Affirmer notre antifascisme : le devoir du moment

180 personnalités, dont Annie Ernaux, Johann Chapoutot et Edouard Louis, dénoncent l’instrumentalisation de la mort de Quentin Deranque par l’extrême droite, la droite, le gouvernement et les médias dominants qui cherchent ainsi à instaurer une chape de plomb sur la gauche et à inverser les rôles entre fascistes et antifascistes.
Tribune parue dans l’Humanité et sur le Blog médiapart.

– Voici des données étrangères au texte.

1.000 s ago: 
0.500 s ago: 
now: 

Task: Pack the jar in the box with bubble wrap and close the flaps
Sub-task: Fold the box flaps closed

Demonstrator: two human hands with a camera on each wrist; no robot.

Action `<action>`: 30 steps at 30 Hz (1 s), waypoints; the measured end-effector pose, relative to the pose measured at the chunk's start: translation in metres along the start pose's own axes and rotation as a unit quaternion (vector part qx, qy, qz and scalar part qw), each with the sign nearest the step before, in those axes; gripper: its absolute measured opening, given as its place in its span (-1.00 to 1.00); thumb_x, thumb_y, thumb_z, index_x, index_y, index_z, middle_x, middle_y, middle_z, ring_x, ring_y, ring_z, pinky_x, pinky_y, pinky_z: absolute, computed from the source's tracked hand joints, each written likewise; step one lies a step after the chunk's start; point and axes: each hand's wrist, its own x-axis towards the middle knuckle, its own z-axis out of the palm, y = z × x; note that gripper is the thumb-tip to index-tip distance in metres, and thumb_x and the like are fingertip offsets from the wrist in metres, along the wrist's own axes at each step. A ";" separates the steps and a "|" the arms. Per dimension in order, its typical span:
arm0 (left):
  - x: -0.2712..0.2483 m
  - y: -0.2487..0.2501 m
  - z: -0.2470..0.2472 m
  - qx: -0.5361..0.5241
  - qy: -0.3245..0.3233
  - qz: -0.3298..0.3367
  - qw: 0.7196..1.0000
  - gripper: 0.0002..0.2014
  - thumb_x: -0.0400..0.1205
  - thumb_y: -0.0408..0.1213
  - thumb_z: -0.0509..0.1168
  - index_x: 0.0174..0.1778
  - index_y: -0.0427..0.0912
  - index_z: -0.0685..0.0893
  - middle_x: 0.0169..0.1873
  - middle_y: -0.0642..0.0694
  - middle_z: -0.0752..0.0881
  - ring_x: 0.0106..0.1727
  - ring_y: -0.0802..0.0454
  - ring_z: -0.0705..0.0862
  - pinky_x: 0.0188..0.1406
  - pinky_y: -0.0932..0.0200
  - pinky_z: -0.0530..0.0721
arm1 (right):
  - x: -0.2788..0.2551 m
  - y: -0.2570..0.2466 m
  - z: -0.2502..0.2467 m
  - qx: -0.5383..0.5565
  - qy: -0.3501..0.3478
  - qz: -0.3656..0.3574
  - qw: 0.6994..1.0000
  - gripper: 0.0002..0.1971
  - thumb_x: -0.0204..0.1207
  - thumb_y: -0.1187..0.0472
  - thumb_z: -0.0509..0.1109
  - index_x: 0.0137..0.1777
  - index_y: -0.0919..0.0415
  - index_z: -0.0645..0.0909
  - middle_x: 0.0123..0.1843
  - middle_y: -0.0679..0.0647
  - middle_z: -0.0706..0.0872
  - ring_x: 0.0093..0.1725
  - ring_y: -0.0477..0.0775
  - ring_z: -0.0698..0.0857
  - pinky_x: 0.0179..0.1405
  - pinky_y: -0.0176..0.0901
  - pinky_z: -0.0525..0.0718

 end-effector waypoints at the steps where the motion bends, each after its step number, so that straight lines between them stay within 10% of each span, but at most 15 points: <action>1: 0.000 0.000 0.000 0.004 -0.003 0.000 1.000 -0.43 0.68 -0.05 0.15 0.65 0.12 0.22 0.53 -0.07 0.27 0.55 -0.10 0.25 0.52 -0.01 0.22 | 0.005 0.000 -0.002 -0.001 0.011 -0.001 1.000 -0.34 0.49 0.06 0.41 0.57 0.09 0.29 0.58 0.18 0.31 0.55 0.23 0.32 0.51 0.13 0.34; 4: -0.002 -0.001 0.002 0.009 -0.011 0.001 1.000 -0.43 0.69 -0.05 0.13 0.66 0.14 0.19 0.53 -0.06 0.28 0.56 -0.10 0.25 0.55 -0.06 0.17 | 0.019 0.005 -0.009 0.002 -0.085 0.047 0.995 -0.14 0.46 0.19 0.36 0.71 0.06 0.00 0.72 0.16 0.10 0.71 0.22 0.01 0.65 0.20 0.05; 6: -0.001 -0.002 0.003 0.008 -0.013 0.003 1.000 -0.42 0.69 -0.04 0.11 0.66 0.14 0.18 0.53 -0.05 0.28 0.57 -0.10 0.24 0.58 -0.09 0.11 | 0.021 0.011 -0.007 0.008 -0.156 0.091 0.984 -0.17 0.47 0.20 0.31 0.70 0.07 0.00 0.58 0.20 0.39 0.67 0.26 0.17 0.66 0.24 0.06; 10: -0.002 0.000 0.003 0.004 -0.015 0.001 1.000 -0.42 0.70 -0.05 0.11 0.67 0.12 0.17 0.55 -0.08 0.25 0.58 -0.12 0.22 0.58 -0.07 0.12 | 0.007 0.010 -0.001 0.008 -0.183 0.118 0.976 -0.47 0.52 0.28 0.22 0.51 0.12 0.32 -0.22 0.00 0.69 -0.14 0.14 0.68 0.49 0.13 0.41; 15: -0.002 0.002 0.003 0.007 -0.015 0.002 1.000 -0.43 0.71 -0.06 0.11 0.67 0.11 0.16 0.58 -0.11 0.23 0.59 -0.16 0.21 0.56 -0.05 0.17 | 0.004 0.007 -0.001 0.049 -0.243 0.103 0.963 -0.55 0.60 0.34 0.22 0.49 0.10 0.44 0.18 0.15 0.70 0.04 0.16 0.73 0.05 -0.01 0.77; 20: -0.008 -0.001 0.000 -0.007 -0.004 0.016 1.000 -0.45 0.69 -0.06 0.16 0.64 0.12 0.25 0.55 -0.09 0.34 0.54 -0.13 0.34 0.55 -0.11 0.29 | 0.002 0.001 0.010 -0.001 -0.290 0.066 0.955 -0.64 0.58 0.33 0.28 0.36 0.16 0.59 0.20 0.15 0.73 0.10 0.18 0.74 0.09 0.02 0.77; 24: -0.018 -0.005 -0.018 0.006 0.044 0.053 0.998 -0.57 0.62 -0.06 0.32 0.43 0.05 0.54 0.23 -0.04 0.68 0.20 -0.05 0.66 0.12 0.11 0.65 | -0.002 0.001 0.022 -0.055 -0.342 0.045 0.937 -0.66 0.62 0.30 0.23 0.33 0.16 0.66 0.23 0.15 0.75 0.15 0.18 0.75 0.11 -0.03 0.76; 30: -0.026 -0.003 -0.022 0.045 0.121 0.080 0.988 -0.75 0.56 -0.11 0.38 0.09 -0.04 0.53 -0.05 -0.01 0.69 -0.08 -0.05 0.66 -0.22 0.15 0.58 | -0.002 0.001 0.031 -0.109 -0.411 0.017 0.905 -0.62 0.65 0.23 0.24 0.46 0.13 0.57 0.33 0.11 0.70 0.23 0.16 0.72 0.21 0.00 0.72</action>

Nous vivons des temps dangereux, où le camp du suprémacisme, de l’extrême droite et du néofascisme se trouve en position de force partout dans le monde. La France ne fait malheureusement pas exception à cette vague mondiale. Il s’agit à la fois d’une montée de l’extrême droite institutionnelle, mais aussi d’une extrême droitisation des discours médiatiques et politiques en général, ainsi que de la violence de rue. Nous pouvons affronter ce péril si le camp antifasciste est solidaire et déterminé pour empêcher le pays de sombrer dans le pire.

À ce titre, nous sommes à un tournant. Le 12 février dernier, à Lyon, un drame a eu lieu : la mort d’un militant d’extrême droite, manifestement venu participer à une rixe contre des militants antifascistes. La mort violente d’un jeune de 23 ans est toujours inacceptable, et nous sommes horrifiés par elle. Depuis ce drame, nous assistons avec sidération à la tentative d’instaurer une véritable chape de plomb sur la gauche et les forces antifascistes, qu’elles soient institutionnelles ou issues du mouvement social.